United States President’s Age#
Welcome to Cameron’s Corner! This week, I want to recreate a chart from a post on r/dataisbeautiful by u/graphguy.
This project turned out to be both a fun data-cleaning and visualization task, so this blog post will be released into multiple parts. We’ll see a lot of Polars syntax for data cleaning and Matplotlib for data visualization.
Data#
Of course, we’ll first need to gather our data. I’ll use pandas here—primarily
for the convenience—because it allows me to skip over some requests
and BeautifulSoup4
code to manually locate and extract the table from this web page.
from pandas import read_html
url = 'https://en.wikipedia.org/wiki/List_of_presidents_of_the_United_States_by_age'
df = (
read_html(url)[0]
.droplevel(0, axis=1)
.dropna(how='all')
.drop(columns=['No.'])
)
df.to_csv('data/presidents_age.csv', index=False)

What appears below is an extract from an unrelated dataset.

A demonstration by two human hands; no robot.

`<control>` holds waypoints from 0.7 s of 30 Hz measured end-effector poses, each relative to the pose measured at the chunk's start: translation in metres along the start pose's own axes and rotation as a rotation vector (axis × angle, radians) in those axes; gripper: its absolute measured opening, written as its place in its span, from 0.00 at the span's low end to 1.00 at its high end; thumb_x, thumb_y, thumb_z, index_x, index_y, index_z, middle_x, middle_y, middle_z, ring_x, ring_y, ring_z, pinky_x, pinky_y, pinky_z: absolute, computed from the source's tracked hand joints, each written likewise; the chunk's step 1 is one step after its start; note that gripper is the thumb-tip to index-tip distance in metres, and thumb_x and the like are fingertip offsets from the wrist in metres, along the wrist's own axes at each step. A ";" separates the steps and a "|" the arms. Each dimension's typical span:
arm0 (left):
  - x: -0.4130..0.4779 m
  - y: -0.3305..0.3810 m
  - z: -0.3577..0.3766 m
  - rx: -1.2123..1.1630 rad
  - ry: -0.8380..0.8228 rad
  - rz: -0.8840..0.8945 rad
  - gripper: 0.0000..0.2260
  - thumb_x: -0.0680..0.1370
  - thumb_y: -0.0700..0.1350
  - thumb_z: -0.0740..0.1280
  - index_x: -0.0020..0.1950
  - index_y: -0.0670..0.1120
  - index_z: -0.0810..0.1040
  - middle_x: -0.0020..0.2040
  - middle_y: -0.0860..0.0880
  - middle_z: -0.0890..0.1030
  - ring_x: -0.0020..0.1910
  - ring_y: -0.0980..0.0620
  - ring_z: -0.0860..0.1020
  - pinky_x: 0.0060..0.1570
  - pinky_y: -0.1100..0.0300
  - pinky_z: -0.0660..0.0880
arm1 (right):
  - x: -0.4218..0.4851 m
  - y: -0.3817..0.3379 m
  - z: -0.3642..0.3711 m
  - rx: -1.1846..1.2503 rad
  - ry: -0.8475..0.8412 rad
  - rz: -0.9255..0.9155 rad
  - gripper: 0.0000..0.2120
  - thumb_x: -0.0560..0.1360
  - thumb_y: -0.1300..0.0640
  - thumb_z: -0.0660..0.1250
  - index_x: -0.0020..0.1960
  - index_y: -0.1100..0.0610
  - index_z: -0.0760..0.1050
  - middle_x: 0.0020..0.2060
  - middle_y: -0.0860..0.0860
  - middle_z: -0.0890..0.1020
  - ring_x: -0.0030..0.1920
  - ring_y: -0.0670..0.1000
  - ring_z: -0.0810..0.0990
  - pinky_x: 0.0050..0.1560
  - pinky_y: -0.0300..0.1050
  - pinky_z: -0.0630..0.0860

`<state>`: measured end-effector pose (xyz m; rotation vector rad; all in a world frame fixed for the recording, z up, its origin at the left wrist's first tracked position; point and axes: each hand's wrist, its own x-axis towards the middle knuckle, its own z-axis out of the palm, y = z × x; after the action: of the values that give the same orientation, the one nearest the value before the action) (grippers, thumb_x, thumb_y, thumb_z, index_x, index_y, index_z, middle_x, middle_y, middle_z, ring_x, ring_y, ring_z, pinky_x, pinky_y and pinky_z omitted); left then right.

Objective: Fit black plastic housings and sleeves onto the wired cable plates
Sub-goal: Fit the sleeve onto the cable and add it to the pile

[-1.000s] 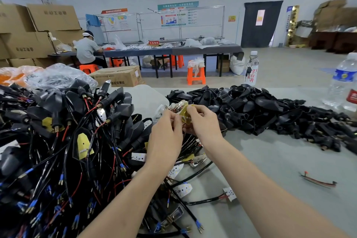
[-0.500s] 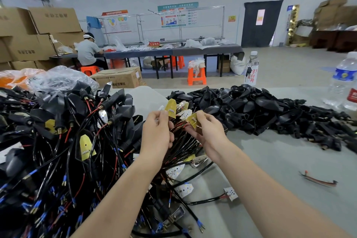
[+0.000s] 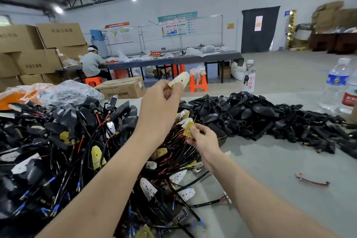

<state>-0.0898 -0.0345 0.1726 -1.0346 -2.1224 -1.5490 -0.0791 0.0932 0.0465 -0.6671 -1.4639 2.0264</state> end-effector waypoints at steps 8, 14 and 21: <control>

Now, let’s load that data back into memory using Polars.
from datetime import date
from polars import read_csv, col
snapshot_date = date(2024, 2, 21)
df = read_csv('data/presidents_age.csv')
display(
df.sample(7, seed=4),
df[0, 'Age at end of presidency'],
)
President | Born | Age at start of presidency | Age at end of presidency | Post-presidency timespan | Died | Age |
---|---|---|---|---|---|---|
str | str | str | str | str | str | str |
"Theodore Roose… | "Oct 27, 1858" | "42 years, 322 … | "50 years, 128 … | "9 years, 308 d… | "Jan 6, 1919" | "60 years, 71 d… |
"Millard Fillmo… | "Jan 7, 1800" | "50 years, 183 … | "53 years, 56 d… | "21 years, 4 da… | "Mar 8, 1874" | "74 years, 60 d… |
"Bill Clinton" | "Aug 19, 1946" | "46 years, 154 … | "54 years, 154 … | "23 years, 18 d… | "–" | "77 years, 172 … |
"Harry S. Truma… | "May 8, 1884" | "60 years, 339 … | "68 years, 257 … | "19 years, 341 … | "Dec 26, 1972" | "88 years, 232 … |
"William Henry … | "Feb 9, 1773" | "68 years, 23 d… | "68 years, 54 d… | "[b]" | "Apr 4, 1841" | "68 years, 54 d… |
"Joe Biden" | "Nov 20, 1942" | "78 years, 61 d… | "(incumbent)" | "(incumbent)" | "–" | "81 years, 79 d… |
"John F. Kenned… | "May 29, 1917" | "43 years, 236 … | "46 years, 177 … | "[b]" | "Nov 22, 1963" | "46 years, 177 … |
'65\xa0years, 10\xa0days Mar 4, 1797'
Whew! We have a fair amount of cleaning to do here. Thankfully, I don’t know anyone else who enjoys a good data cleaning more than I do!
Clean#
At first glance, the above output has a couple of issues:
General parsing: the dates in each of the columns seem like they follow a format: “{abbrev-month-name} {day}, {year}”.
Zooming into the
'Age at start/end of presidency'
columns, we can see there are both the president’s age and start date. We can easily parse out the date component, and then derive the age by subtracting the'Born'
column.“(incumbent)” is used to represent a “to be determined date/amount”. We can probably treat this as a null value and fill it in with the date of the analysis (today).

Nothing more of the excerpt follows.